“The challenge we face is the same challenge Joe faced and the same challenged they faced when Carol Waller was mayor, which is that revenues are not enough to meet our expenses,” he said.
“The difference this year is that the last two years, the mayor spearheaded the repeal of paid parking whereas we have expanded the on-street paid parking,” he added.
With paid parking approved and a new partner in collecting ticket money, Complus, about to take over, the village revenues will grow this year. But no one knows how much they will grow.
“It is a transition year for us,” Katz said. “The biggest problem is a function of time. We have these revenues that will come in early in the year, but no one knows what they are yet, and they will not be in, in time for the tentative budget to be released on March 20 or the final budget to be ready in April.”
The board is tentatively budgeting $190,000 in revenues from paid parking and $50,000 in past due parking ticket fees. Katz said he believes both projections are low. In addition, the board is not accounting for the sales of $25 season parking passes.
“I tend to think the permit sales are going to be high,” he said. “That’s what my gut tells me. But the board has not budgeted any revenue from permit sales.”
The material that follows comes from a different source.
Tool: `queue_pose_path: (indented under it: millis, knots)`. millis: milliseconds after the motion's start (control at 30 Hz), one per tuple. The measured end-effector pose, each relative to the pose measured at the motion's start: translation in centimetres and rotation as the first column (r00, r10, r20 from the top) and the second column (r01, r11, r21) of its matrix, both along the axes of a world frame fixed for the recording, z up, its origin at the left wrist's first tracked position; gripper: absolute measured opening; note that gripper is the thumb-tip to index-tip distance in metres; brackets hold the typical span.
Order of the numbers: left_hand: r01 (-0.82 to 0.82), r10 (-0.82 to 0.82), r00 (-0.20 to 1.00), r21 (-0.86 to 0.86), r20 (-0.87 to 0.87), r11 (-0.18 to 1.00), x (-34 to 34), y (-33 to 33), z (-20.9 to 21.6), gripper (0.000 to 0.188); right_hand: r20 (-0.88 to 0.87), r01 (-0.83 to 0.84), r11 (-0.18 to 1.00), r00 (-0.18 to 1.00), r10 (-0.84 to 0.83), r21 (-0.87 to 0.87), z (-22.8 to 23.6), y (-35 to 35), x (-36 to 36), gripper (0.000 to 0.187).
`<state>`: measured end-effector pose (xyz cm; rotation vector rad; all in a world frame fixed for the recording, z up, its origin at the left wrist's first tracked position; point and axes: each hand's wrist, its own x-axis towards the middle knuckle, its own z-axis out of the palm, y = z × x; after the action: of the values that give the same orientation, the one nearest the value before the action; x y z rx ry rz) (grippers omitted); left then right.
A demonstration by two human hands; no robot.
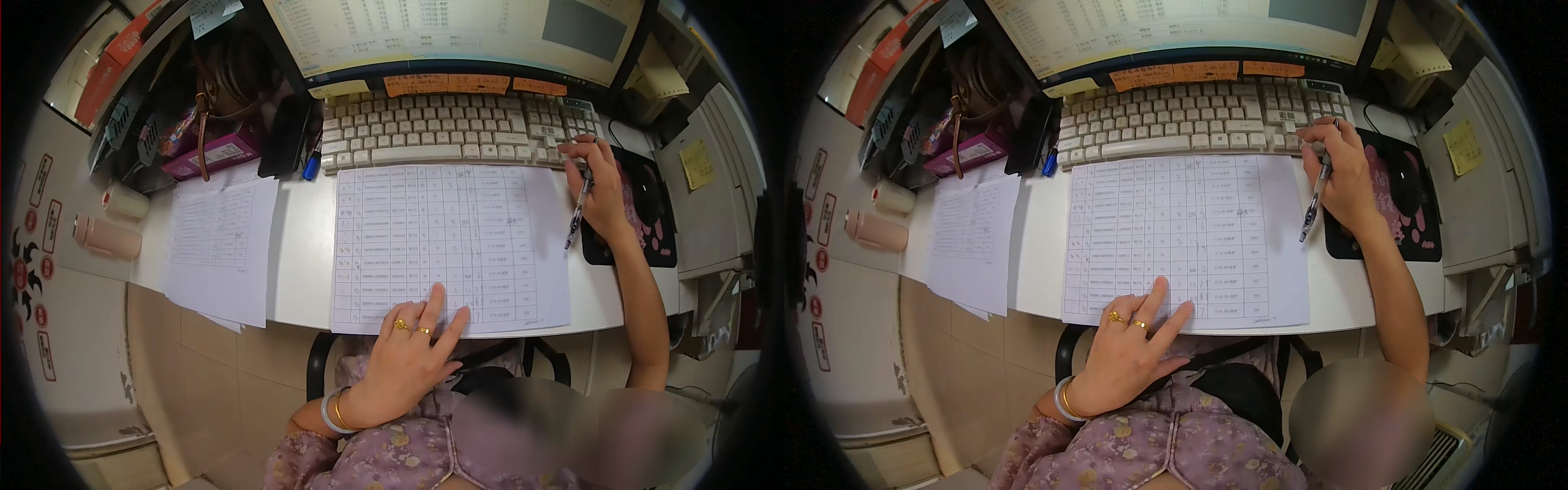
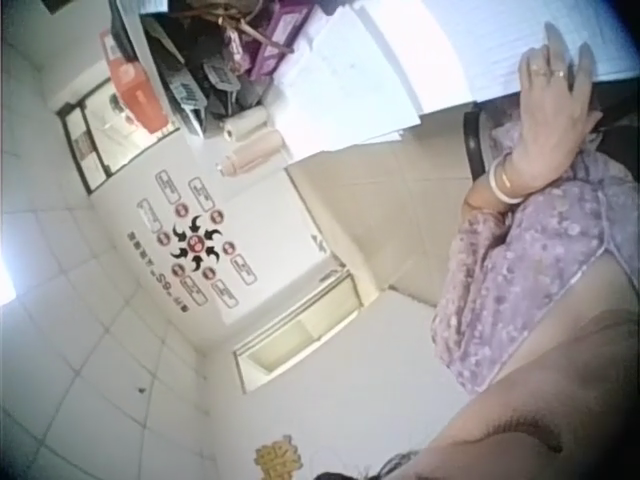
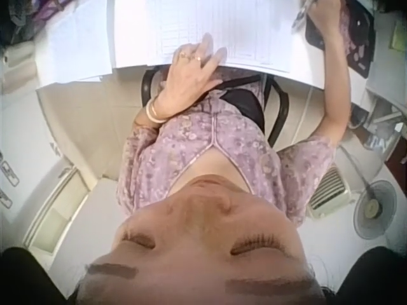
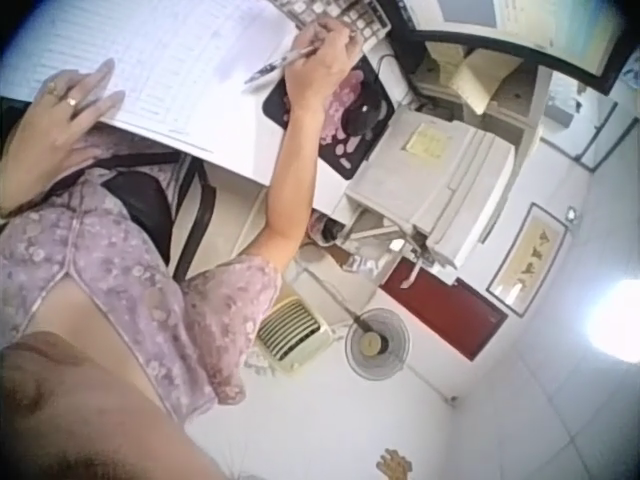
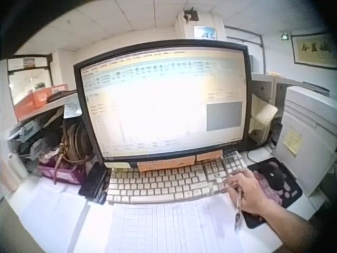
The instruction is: The recorder checks information on a computer screen and writes data onto a paper form.
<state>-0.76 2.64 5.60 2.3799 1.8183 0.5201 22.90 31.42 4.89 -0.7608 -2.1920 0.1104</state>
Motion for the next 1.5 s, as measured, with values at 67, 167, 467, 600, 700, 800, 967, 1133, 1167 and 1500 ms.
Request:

Several projects the board has scheduled, such as repaving Susquehanna Avenue, are tied to the parking revenue projections being accurate.
“It is the beginning of the fiscal year, so you are going to know pretty early if you have the money,” trustee Lynn Mebust said at Monday’s workshop. “I mean, it isn’t January. You will know by Sept. 1. If the money is there, then you can repave Susquehanna in the fall.”